Understanding the origin of evolutionary innovation using water strider propelling fan as a model

scRNA-seq
EvoDevo
Francesconi Team
ongoing
Authors

Laurent Modolo

Mirko Francesconi

Arnaud Badiane

Published

January 24, 2023


Porteur du projet

Mirko Francesconi

Personnes

Laurent Modolo, Mirko Francesconi, Arnaud Badiane

Problématique biologique

During evolution organismal traits become gradually more adapted thanks to natural selection. But how do completely new traits arise in the first place? Understanding the evolutionary and developmental origin of innovations is currently a major goal in biology.

Arnaud Badiane, a postdoc shared between The Khila, and Francesconi teams (hired in the context of the ANR project Geisha which also includes Laurent Modolo) is studying the developmental and evolutionary origin of the propelling fan of the water strider Rhagovelia (Figure1A) as a model system of evolutionary innovation. The fan is composed of ~20 plume-like structures in the mid-leg that can be deployed or retracted as the animal rows on the water (Santos et al., 2017; Figure 1B) and it is a striking new trait that allows the Rhagovelia water strider to move fast on the water surface and colonize fast flowing streams, a previously unexploited ecological niche.
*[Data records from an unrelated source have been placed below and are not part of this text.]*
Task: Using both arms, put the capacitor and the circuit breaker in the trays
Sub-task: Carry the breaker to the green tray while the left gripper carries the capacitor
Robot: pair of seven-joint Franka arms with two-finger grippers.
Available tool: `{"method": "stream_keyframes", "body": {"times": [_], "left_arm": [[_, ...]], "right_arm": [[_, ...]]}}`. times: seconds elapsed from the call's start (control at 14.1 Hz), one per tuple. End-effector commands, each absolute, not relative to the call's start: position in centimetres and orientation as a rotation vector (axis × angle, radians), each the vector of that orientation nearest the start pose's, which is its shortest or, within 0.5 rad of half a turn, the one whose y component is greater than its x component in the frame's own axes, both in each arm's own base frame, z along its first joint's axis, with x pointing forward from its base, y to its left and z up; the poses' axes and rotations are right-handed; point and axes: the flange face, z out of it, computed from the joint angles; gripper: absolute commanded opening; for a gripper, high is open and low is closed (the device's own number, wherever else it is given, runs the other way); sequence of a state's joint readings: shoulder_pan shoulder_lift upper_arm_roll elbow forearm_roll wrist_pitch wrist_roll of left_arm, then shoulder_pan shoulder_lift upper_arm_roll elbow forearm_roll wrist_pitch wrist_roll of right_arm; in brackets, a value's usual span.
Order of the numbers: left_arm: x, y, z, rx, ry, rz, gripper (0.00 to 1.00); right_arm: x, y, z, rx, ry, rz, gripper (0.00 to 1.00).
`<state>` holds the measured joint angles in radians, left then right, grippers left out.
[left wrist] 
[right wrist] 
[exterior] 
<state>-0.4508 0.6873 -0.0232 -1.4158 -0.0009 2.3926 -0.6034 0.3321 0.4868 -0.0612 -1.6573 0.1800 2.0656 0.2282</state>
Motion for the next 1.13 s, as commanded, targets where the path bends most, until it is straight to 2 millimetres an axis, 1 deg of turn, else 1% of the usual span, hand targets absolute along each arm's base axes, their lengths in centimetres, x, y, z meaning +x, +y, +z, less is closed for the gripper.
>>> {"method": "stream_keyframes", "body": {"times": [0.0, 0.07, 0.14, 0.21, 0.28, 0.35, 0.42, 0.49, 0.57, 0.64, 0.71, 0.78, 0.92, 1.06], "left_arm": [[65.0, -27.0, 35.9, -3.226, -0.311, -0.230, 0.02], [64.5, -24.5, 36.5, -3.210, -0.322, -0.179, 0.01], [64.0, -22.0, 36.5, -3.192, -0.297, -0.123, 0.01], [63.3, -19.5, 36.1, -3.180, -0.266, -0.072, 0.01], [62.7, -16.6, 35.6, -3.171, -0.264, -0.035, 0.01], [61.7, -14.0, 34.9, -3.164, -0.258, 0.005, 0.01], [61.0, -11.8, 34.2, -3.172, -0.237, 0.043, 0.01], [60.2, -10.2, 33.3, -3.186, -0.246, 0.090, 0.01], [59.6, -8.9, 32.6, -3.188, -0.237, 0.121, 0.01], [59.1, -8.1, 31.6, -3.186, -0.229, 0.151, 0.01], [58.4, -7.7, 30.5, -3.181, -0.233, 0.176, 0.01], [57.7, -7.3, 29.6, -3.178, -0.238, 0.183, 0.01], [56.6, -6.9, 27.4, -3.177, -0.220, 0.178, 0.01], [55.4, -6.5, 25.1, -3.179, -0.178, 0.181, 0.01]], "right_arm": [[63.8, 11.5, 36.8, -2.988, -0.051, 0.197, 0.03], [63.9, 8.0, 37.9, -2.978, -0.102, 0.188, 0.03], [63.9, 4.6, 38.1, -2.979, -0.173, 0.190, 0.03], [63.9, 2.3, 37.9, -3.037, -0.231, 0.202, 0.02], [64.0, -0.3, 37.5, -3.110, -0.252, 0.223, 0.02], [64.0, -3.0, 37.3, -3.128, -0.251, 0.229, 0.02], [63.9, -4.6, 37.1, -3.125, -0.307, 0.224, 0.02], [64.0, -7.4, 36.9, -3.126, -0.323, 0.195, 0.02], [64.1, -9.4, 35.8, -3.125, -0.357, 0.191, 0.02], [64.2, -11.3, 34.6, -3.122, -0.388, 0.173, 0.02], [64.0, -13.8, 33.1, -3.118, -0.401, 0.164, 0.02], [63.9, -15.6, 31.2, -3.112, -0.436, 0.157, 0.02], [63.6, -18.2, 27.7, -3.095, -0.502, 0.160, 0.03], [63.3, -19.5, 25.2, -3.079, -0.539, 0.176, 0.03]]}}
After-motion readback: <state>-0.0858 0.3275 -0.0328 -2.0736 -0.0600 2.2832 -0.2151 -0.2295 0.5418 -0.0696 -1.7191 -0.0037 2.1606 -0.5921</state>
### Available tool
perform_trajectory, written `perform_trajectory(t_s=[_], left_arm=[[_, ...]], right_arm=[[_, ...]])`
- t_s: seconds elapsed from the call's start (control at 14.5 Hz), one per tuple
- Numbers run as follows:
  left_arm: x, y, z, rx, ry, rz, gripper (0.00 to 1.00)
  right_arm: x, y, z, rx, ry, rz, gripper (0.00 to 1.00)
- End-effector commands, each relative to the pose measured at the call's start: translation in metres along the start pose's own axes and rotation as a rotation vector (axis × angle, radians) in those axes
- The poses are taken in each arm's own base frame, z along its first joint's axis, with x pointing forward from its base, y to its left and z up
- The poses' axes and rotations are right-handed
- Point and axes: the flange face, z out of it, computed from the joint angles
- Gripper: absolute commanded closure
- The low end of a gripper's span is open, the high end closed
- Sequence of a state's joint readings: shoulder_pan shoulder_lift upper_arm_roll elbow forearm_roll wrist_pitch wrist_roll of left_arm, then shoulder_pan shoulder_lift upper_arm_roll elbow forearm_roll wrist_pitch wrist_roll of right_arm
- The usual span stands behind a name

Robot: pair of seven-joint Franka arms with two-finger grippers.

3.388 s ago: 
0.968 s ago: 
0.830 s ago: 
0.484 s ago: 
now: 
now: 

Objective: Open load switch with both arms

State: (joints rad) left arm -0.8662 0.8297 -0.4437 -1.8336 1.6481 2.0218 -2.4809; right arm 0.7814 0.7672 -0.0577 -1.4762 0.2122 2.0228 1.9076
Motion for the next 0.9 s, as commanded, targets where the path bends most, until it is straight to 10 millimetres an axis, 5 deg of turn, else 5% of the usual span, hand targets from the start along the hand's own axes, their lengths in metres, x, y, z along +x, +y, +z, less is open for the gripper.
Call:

The fan therefore likely contributed to the burst of speciation in Rhagovelia lineage which with over 400 species (all with fans) contributes to almost half of the 900 species of the Veliidae family that includes 61 genera.

The aim of the project is to investigate the origin of the fan by comparing single cell gene expression of leg development in Rhagovelia (mid-leg with fan and hind leg without fan) and in its sister genus Tetraripis which have two pairs of bushy fans, one in the mid- (Figure 2C) and one in the hind-legs (Figure 2D) as well as in a fan-less sister species.

To this end Arnaud is collecting single cell transcriptomic data using 10X genomics technology and he will analyze this data to find fan specific cell types, states, and developmental trajectories and use machine learning algorithms to build putative gene regulatory networks responsible for fan development that will have to be experimentally validated.

Questions

For this project Arnaud would benefit from the expertise of Laurent Modolo in setting up pipelines for processing and analyzing single cell transcriptomic data as well in machine learning algorithms for network reconstruction.

Données

scRNA-Seq

Date

La date du début du projet: 30/01/2023
La date d’obtention 30/01/2023
La date d’obtention de l’intégralité des données NA
La date souhaitée de fin du projet : 24/12/2023

Attentes

Mentoring of Arnaud for the analysis of the scRNA-Seq data generated by the project.